▶ [Input]
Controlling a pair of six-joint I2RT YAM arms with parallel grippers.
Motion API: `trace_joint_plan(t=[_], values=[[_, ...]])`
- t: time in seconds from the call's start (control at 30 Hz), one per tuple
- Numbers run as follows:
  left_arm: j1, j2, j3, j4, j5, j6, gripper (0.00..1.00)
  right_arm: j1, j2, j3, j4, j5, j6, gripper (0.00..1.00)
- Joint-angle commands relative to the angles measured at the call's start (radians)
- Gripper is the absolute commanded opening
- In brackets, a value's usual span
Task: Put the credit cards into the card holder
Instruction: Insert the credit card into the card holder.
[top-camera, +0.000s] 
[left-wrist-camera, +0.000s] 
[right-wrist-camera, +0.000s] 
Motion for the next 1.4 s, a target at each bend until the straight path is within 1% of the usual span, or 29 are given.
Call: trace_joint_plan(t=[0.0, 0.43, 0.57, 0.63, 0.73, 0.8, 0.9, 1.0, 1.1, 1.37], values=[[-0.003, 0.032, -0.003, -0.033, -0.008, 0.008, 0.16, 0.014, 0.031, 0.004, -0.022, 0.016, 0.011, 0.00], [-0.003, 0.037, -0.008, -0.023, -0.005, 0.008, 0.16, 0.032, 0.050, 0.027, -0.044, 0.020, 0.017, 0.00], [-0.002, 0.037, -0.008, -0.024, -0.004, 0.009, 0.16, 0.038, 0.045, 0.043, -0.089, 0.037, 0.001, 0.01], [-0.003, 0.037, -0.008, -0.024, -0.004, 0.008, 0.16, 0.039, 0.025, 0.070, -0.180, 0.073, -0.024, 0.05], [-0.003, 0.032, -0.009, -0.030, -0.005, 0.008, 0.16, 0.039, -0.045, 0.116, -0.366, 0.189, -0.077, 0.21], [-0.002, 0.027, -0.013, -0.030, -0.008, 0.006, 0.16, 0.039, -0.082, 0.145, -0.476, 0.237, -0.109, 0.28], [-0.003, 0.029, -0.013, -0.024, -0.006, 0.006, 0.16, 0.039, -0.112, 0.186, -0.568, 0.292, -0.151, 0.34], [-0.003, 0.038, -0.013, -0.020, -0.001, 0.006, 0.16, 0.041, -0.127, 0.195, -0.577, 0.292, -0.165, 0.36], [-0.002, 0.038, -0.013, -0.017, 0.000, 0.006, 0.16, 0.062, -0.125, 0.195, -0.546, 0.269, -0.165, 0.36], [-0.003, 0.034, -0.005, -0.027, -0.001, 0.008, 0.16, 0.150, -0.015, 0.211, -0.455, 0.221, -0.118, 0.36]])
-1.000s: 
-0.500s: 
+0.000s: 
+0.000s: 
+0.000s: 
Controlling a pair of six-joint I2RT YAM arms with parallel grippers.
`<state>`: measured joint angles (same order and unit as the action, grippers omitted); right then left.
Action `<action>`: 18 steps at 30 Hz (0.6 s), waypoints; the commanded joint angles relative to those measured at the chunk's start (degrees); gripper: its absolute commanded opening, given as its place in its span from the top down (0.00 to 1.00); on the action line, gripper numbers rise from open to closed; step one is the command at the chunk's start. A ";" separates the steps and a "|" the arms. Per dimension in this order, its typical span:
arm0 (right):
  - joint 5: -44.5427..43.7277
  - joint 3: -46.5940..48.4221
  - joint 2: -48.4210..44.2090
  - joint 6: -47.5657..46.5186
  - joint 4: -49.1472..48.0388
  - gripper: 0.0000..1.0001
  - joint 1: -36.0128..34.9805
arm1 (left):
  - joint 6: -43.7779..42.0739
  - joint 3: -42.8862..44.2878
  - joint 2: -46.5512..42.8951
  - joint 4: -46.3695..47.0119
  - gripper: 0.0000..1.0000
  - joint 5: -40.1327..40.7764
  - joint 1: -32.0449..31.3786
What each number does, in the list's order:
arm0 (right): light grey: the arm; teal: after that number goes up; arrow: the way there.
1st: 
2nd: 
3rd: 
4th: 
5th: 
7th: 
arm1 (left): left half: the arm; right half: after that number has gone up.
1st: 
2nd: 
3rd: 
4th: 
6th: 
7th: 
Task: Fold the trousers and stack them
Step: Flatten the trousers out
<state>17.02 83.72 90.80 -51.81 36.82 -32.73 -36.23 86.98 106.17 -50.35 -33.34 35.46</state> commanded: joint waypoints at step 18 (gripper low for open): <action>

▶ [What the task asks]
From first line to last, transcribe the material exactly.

▶ [Response area]
Controlling a pair of six-joint I2RT YAM arms with parallel grippers.
Motion API: `trace_joint_plan(t=[_], values=[[_, ...]])`
- t: time in seconds from the call's start (control at 30 Hz), one per tuple
- Numbers run as follows:
  left_arm: j1, j2, j3, j4, j5, j6, gripper (0.00..1.00)
  right_arm: j1, j2, j3, j4, j5, j6, gripper (0.00..1.00)
- Joint-angle commands relative to the angles measured at the call's start (radians)
- Gripper is the absolute commanded opening
- In brackets, a value's usual span
Task: Put the credit cards into the card holder
Instruction: Insert the credit card into the card holder.
[top-camera, +0.000s] 
[left-wrist-camera, +0.000s] 
[right-wrist-camera, +0.000s] 
Motion for the next 1.4 s, a target at each bend until the straight path is within 1% of the usual span, or 29 are given.
Call: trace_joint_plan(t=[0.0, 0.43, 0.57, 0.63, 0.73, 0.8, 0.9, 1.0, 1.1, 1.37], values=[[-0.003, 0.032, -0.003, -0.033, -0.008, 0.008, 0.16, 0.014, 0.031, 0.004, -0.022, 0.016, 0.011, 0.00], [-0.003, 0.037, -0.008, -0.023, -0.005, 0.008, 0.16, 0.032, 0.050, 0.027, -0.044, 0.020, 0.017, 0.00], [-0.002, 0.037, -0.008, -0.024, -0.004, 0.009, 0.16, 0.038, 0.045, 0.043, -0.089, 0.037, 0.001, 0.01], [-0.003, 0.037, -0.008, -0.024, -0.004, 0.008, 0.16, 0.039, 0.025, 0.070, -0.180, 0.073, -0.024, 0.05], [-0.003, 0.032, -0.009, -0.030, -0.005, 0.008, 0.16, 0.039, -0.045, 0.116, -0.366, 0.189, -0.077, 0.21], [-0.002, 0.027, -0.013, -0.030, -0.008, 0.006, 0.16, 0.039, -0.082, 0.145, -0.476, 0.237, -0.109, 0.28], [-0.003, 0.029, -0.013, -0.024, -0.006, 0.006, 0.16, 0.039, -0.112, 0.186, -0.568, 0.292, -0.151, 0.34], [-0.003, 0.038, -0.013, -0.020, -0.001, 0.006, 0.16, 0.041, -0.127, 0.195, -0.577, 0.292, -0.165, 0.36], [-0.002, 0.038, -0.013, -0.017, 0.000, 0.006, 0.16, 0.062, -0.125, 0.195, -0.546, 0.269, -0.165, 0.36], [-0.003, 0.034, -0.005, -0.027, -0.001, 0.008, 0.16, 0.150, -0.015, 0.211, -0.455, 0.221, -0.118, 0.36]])
-1.000s: 
-0.500s: 
+0.000s: 
+0.000s: 
+0.000s: 
Controlling a pair of six-joint I2RT YAM arms with parallel grippers.
`<state>`: measured joint angles (same order and unit as the action, grippers omitted); right then left.
Action `<action>`: 18 steps at 30 Hz (0.6 s), waypoints; the commanded joint angles relative to those measured at the chunk's start (degrees); gripper: its absolute commanded opening, given as its place in its span from the top down (0.00 to 1.00); on the action line, gripper numbers rise from open to closed; step one is the command at the chunk's start. A ";" separates the steps and a "|" the arms. Per dimension in this order, its typical span:
arm0 (right):
  - joint 5: -44.5427..43.7277
  - joint 3: -46.5940..48.4221
  - joint 2: -48.4210..44.2090
  - joint 6: -47.5657..46.5186
  - joint 4: -49.1472..48.0388
  - gripper: 0.0000..1.0001
  - joint 1: -36.0128..34.9805
arm1 (left):
  - joint 6: -43.7779..42.0739
  - joint 3: -42.8862..44.2878
  - joint 2: -46.5512..42.8951
  - joint 4: -46.3695..47.0119
  - gripper: 0.0000..1.0000
  - joint 5: -40.1327..40.7764
  - joint 1: -32.0449..31.3786
What each number does, in the list's order:
arm0 (right): light grey: the arm; teal: after that number goes up; arrow: the way there.
1st: 
2nd: 
3rd: 
4th: 
5th: 
7th: 
arm1 (left): left half: the arm; right half: after that number has gone up.
1st: 
2nd: 
3rd: 
4th: 
6th: 
7th: 
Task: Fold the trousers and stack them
Step: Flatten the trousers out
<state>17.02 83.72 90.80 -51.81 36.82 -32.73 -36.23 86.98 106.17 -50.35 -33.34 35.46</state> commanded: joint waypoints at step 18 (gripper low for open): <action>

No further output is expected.